かつて炭坑夫たちは、坑内で有毒ガスが発生しているかどうかをいち早く察知する手段として、カナリヤを持ち込んでいました。カナリヤは空気の変化に敏感な鳥で、坑内の空気に少しでも有毒ガスが含まれていると、たやすく死んでしまう。つまり炭坑夫たちはカナリヤの死をもって、自らの危険を回避することができたそうです。
このことから近代では、芸術家や表現者をカナリヤのたとえて、彼らの鋭敏な感性が作品を通して、時代の潮流の変化を告知しているとされてきました。

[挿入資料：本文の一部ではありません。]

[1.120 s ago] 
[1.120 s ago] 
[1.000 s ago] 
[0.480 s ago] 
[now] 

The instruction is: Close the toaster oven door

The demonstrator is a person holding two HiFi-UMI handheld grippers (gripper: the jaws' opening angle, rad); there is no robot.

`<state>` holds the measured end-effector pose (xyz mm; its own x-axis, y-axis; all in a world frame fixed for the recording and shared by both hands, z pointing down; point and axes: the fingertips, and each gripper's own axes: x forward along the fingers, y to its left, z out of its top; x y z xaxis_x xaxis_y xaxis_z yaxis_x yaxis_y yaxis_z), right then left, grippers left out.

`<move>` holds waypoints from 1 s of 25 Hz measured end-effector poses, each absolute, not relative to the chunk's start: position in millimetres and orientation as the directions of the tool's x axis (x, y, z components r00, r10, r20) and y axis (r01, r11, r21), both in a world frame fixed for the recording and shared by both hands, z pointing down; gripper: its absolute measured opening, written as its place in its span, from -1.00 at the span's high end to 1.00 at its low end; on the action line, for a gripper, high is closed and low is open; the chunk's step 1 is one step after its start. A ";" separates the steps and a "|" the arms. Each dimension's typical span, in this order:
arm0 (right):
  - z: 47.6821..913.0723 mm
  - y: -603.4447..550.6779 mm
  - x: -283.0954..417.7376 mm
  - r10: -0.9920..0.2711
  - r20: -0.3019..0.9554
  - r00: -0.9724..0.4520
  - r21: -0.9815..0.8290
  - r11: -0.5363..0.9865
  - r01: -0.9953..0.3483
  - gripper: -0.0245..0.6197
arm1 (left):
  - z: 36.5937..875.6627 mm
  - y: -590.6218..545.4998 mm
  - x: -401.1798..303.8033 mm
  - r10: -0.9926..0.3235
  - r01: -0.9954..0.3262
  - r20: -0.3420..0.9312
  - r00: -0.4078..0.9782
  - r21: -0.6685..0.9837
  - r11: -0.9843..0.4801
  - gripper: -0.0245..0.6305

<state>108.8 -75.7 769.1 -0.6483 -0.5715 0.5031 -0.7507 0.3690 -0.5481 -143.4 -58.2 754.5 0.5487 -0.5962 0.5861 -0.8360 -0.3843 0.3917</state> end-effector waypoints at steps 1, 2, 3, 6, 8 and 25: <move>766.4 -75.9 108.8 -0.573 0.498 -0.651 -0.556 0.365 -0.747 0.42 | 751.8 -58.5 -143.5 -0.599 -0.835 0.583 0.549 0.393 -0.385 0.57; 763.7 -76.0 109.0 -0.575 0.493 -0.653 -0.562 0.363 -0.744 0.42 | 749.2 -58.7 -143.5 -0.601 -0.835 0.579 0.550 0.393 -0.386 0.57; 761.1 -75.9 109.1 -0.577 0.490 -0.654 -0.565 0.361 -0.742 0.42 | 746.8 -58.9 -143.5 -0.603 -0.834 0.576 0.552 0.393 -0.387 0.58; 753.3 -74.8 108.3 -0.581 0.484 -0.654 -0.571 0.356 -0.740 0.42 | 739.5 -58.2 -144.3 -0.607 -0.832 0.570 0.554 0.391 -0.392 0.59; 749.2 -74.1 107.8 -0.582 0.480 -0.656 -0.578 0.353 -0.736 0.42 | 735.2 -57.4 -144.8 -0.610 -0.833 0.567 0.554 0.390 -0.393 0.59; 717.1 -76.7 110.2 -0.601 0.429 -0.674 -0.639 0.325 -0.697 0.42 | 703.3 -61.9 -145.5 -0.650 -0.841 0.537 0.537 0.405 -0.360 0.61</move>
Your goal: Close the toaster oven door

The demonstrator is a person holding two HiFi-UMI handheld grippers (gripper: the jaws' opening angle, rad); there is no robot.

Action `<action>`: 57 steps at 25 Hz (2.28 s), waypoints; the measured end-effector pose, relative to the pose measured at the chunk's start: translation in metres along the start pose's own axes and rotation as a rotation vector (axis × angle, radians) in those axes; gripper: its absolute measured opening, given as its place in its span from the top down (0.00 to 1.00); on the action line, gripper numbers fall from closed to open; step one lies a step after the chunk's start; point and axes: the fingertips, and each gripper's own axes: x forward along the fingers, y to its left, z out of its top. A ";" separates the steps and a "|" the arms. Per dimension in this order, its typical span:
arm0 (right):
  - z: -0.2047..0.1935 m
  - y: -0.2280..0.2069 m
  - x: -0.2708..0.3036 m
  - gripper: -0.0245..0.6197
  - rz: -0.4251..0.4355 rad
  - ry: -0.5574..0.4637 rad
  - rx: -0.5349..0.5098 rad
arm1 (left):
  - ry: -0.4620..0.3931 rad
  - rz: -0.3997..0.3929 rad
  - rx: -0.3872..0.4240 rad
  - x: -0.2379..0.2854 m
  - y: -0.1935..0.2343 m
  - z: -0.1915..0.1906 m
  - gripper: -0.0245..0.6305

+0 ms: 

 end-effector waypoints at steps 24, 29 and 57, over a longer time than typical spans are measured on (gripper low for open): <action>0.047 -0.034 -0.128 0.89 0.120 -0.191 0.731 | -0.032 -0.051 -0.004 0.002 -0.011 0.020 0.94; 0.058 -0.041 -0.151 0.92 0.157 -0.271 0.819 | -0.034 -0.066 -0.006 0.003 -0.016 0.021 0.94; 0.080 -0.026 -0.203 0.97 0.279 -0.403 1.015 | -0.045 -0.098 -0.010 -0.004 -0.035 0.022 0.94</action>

また「歌を忘れたカナリヤ」という詩があります。明治時代以降、脱亜入欧のもと欧米文化に傾倒してきた日本は、現代においても、「自分の歌=日本流」を忘れているように思えます。歌を忘れたカナリヤであることをあきらめて、欧米の象徴たる雄々しき鷹とか鷲になろう、というのはもっとおかしな話。むしろ、カナリヤならばカナリヤであることを知ったうえで、かつカナリヤとしての多様な歌を唄い出すべきではないでしょうか。
「カナリヤ条約」は、あらゆるジャンルの表現者が次代の美妙な変化を鋭敏にとらえ、新しい日本流の文化や芸術を発信していくアートスペースです。